2020:  The post-debate polls are in and despite a few better than average performances nothing much has changed.  According to Quinnipiac former VP Joe Biden is hanging in the lead with 32 percent of Democratic voters, followed by Elizabeth Warren, who has moved up a little to 21 percent, Bernie at 14 percent and Kamala who’s slipped back to 7 percent.  They’re followed by Mayor Pete with 5 percent and Beto and Cory Booker each with 2 percent. Senator Amy Klobuchar, Congresswoman Tulsi Gabbard, former HUD Secretary Julian Castro and entrepreneur Andrew Yang register at 1 percent – with everybody else at less than one percent.  So far Biden, Booker, Buttigieg, Harris, Klobuchar, O’Rourke, Sanders, and Warren have qualified  to participate in the next round of debates.  Yang, Castro, and Gabbard, who appears to be getting some of her  contributions from Republican donors and the social media support of a number of Russian bots, have reached the September debate fundraising threshold but still need to do better in a few more polls to qualify for the stage.  Though he’s still running for president, Colorado’s John Hickenlooper, is hedging his bets by positioning himself for a Colorado Senate run, a good thing because winning the Senate and displacing Moscow Mitch is almost as important as winning the presidency.     

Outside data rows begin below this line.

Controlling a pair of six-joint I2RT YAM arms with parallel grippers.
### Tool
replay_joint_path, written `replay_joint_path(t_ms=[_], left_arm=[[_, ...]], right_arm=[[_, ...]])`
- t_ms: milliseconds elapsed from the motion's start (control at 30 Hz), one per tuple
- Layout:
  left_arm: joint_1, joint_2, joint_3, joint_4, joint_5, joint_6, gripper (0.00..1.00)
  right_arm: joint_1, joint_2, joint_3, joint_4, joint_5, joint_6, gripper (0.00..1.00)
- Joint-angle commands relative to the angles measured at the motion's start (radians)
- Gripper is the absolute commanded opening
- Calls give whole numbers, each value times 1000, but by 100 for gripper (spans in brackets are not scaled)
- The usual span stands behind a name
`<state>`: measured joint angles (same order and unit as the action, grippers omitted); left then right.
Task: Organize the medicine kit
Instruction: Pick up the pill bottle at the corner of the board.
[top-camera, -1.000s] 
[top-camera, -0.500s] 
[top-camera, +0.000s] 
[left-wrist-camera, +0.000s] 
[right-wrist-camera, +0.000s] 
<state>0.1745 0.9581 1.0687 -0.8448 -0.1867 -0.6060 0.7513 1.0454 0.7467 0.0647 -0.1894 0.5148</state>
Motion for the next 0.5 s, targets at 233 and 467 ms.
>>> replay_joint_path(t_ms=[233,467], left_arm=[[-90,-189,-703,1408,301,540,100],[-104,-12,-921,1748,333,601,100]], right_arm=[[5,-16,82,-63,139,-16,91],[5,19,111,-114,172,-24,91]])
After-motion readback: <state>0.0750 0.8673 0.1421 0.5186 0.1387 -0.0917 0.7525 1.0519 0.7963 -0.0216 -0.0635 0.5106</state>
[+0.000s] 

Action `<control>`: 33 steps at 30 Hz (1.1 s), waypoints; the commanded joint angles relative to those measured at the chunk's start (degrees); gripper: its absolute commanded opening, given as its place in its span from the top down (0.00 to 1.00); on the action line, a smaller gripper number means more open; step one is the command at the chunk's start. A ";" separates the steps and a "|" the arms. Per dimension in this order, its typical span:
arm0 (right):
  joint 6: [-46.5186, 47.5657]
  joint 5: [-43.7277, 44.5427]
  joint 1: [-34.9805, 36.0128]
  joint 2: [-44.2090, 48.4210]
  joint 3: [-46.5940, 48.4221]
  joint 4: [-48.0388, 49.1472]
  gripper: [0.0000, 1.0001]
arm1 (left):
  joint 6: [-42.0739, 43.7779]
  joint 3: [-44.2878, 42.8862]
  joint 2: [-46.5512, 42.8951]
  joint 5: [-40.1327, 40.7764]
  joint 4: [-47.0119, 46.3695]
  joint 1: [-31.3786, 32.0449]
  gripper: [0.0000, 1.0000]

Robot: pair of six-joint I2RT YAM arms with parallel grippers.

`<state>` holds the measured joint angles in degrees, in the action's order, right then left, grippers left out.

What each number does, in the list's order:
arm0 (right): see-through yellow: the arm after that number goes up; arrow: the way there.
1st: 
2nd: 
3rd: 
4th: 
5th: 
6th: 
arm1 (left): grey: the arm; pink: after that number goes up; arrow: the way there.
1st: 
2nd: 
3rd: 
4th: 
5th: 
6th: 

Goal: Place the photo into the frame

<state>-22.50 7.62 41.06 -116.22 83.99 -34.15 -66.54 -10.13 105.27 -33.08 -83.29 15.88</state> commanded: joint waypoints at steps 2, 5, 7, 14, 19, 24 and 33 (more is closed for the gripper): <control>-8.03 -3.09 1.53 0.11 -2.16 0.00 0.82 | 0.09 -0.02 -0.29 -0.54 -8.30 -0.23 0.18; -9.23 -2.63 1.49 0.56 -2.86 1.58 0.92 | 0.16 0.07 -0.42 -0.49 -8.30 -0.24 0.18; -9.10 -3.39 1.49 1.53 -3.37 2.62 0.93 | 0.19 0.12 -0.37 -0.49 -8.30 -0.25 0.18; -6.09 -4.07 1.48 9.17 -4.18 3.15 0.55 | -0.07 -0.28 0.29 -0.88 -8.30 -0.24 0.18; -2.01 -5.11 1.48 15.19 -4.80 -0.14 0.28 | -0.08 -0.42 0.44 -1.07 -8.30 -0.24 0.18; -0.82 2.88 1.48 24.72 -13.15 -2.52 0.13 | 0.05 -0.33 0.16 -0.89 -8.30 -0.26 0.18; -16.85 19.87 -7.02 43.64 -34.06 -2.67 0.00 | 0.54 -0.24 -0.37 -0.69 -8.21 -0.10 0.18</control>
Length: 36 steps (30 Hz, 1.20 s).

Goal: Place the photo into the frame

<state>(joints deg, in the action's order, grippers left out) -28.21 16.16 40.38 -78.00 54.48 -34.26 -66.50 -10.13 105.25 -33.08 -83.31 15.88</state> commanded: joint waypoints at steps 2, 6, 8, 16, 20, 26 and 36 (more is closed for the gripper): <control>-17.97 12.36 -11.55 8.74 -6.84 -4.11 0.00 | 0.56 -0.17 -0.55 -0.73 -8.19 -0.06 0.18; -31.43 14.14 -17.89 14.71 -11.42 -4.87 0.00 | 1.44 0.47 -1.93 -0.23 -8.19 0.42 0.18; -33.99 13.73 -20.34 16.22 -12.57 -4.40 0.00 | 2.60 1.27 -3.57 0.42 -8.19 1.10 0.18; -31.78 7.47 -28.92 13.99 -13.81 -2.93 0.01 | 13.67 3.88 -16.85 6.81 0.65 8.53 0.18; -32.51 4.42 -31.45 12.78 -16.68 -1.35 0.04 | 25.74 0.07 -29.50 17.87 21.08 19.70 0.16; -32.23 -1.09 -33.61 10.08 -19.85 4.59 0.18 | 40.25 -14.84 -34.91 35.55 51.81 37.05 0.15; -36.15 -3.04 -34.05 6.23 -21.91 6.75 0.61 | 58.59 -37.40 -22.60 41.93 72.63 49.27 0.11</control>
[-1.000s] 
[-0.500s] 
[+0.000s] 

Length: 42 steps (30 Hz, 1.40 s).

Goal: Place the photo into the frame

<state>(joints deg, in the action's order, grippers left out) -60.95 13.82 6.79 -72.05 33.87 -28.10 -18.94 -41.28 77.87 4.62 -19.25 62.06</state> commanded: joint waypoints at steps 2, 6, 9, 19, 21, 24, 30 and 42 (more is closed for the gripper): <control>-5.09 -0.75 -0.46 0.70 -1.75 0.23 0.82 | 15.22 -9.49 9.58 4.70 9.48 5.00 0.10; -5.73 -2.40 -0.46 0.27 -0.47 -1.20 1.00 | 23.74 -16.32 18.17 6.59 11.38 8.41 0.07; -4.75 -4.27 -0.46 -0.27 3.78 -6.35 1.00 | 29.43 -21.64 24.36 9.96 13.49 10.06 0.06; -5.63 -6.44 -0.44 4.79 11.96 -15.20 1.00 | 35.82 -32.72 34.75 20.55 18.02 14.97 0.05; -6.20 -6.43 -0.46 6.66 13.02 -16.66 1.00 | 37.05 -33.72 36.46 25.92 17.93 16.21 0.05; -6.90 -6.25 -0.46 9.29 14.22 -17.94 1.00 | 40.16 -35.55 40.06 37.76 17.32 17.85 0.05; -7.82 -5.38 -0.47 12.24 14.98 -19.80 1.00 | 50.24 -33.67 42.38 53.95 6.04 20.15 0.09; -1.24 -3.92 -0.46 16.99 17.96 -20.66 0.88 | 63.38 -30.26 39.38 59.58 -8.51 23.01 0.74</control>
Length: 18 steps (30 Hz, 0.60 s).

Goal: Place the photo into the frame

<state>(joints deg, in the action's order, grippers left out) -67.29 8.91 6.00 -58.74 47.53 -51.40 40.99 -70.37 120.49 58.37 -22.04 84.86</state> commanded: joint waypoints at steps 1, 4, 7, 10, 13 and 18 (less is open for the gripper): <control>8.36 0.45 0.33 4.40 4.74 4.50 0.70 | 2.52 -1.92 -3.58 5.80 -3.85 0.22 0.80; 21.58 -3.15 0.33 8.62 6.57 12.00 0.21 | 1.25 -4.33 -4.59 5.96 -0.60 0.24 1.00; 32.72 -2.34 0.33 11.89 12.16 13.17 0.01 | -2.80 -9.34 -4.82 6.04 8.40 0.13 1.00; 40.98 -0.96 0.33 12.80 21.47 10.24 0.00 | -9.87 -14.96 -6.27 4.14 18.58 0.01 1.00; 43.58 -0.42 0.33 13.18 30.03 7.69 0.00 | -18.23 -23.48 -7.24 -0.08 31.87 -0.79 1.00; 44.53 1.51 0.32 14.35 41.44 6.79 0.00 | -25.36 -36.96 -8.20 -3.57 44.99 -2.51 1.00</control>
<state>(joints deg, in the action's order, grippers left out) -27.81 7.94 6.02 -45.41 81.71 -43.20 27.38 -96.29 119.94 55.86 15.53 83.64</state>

Litigation:  Peter Strzok, the “sexting” FBI agent with the otherwise impressive record of service who was fired last year is now suing the FBI and the Justice Department for  violating his First and Fifth Amendment rights by firing him over the texts and then depriving him of due process to challenge his expulsion. Further Strzok argues that the Justice Department’s decision to release his texts to reporters before handing them to Congress, generated “blaring headlines” and was “deliberate and unlawful,” a violation of the Privacy Act.  His lawyers also point out that despite recommendations that she be fired over her multiple Hatch Act violation, that Kellyanne Conway still has her job is proof of his unfair treatment.  The Barr/Trump Justice Department has weighed in on Trump’s side by filing a friend of the court brief that argues that the House Oversight Committee hasn’t adequately clarified why they need the Trump Organization financials that they are seeking from the Mazars accounting firm.  Lastly, yesterday the Trump campaign and the Republican Party sued California over a new law requiring presidential candidates to release their tax returns to run in the state's primary.  What is in those tax returns?